I had posted this in another thread but since this is the topic here, I will repost.....
http://www.sludgenews.org/about/
What is sewage sludge?

Sewage is the mix of water and whatever wastes from domestic and industrial life are flushed into the sewer. To retrieve the precious water, the sewage is then “treated,” that is, “cleaned,” in what are called “treatment plants.” The ideal of the treatment plant is to take out of the sewer water all the “wastes” that sewering put into it. The water is “cleaned” in the degree to which the pollutants which had turned the water into sewage are removed by treatment-primary, secondary, or tertiary-and concentrated in the sludge.

We must note that, though the aim of sewage treatment is to produce clean water, it is never to produce “clean” sludge. Indeed, the “dirtier” the sludge-the more complete its concentration of the noxious wastes-the more the treatment has done its job. If there are industrial chemicals, pharmaceuticals, hormones, nano particles, prions, hospital wastes including antibiotic-resistant bacteria-and there will be all of these-you want them to end up in the sludge. Every waste produced in our society that can be got rid of down toilets and drains and that can also be got out of the sewage by a given treatment process will be in the sludge. Sludge is thus inevitably a noxious brew of vastly various and incompatible materials unpredictable in themselves and in the toxicity of their amalgamation, incalculably but certainly wildly dangerous to life.

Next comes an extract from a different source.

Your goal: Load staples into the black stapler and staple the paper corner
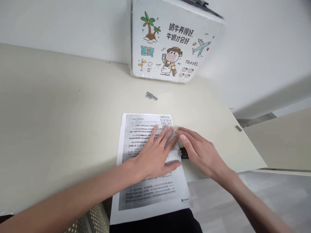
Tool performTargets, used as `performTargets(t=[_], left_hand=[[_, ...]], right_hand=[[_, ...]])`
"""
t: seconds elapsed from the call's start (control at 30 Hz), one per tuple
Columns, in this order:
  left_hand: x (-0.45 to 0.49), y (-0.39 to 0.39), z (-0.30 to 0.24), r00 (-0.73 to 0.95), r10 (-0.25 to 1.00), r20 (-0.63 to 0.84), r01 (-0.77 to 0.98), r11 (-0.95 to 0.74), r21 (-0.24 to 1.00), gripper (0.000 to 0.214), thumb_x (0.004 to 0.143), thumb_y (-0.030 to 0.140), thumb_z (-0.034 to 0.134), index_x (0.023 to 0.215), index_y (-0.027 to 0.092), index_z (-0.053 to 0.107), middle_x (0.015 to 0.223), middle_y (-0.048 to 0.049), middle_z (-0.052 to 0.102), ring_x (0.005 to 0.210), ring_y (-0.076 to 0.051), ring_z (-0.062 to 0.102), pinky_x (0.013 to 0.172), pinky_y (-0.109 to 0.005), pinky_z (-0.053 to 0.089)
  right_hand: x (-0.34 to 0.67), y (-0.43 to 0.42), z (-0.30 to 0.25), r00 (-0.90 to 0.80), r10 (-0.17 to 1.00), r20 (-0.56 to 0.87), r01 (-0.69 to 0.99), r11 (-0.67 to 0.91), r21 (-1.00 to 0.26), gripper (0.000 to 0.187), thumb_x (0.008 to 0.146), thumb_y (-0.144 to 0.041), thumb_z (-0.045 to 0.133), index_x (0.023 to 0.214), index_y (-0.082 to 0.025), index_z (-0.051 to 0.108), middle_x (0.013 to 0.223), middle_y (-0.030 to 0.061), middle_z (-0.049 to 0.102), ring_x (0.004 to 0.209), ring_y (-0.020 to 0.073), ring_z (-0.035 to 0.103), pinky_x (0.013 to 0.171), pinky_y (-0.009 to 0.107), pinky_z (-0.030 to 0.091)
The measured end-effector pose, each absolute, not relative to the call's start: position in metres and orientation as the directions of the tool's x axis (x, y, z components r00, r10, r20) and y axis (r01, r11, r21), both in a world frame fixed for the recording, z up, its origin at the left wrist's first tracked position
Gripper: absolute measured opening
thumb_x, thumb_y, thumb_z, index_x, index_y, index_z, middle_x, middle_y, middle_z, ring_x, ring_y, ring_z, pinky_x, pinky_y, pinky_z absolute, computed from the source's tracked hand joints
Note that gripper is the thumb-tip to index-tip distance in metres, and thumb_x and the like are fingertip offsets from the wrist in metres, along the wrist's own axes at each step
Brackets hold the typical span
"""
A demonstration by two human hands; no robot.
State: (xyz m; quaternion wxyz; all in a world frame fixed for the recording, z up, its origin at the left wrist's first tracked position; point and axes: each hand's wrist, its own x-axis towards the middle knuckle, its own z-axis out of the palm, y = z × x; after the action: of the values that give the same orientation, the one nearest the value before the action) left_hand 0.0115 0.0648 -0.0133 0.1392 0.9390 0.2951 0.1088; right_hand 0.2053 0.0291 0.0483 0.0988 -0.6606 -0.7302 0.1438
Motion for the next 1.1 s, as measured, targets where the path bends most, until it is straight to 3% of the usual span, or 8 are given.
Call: performTargets(t=[0.3,0.83,0.97,1.1], left_hand=[[0.012,0.064,-0.011,0.808,0.581,0.1,0.526,-0.787,0.322,0.085,0.104,0.071,0.038,0.166,0.013,0.03,0.177,-0.015,0.014,0.164,-0.034,-0.002,0.132,-0.06,-0.006],[0.01,0.063,-0.012,0.808,0.573,0.138,0.509,-0.797,0.327,0.087,0.104,0.07,0.039,0.17,0.016,0.02,0.177,-0.0129,0.016,0.164,-0.034,-0.004,0.133,-0.059,-0.005],[0.009,0.062,-0.011,0.814,0.567,0.127,0.515,-0.805,0.296,0.086,0.105,0.069,0.034,0.167,0.011,0.026,0.176,-0.0173,0.015,0.164,-0.034,-0.004,0.132,-0.06,-0.006],[0.008,0.061,-0.009,0.81,0.573,0.124,0.526,-0.804,0.277,0.084,0.105,0.07,0.033,0.164,0.009,0.035,0.175,-0.0181,0.021,0.165,-0.034,-0.003,0.133,-0.059,-0.005]], right_hand=[[0.204,0.029,0.042,-0.108,0.993,-0.042,0.964,0.094,-0.248,0.054,0.112,-0.048,0.023,0.143,-0.03,0.063,0.155,0.007,0.06,0.142,0.0316,0.057,0.107,0.058,0.055],[0.202,0.029,0.037,-0.205,0.979,0.018,0.968,0.205,-0.147,0.049,0.111,-0.039,0.027,0.145,-0.027,0.061,0.157,0.0081,0.058,0.144,0.0323,0.056,0.106,0.055,0.058],[0.202,0.029,0.033,-0.247,0.968,0.041,0.957,0.25,-0.145,0.048,0.111,-0.035,0.029,0.145,-0.025,0.06,0.16,0.0092,0.054,0.148,0.0323,0.051,0.114,0.057,0.052],[0.199,0.028,0.027,-0.243,0.965,0.1,0.959,0.254,-0.127,0.047,0.108,-0.034,0.036,0.149,-0.023,0.056,0.172,0.0103,0.037,0.157,0.037,0.037,0.123,0.064,0.039]])
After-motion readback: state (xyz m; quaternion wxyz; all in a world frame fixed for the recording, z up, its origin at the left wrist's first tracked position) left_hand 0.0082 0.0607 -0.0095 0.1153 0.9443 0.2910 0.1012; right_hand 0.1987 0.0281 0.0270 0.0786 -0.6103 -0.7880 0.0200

The policy of disposing of sludge by spreading it on agricultural land-a policy given the benign term “land application”-has its inception in the Ocean Dumping ban of 1987. Before 1992, when the law went into effect, the practice had been, after extracting the sludge from the wastewater, to load it on barges and dump it 12, and later 106 miles off shore into the ocean.

But many people who cared about life in the ocean knew that, wherever it was dumped, the sludge was causing vast dead moon-scapes on the ocean floor. New EPA regulations for “land application” were promulgated in 1993. With the aid of heating and pelletizing and some slippery name morphs along the way, EPA claimed sludge could be transmogrified into “compost”: compost, the sacred substance of all real farmers. And this “compost,” this Trojan Horse replete with the most complex array of toxic materials industrial civilization has ever known, would “fertilize” America's farmlands.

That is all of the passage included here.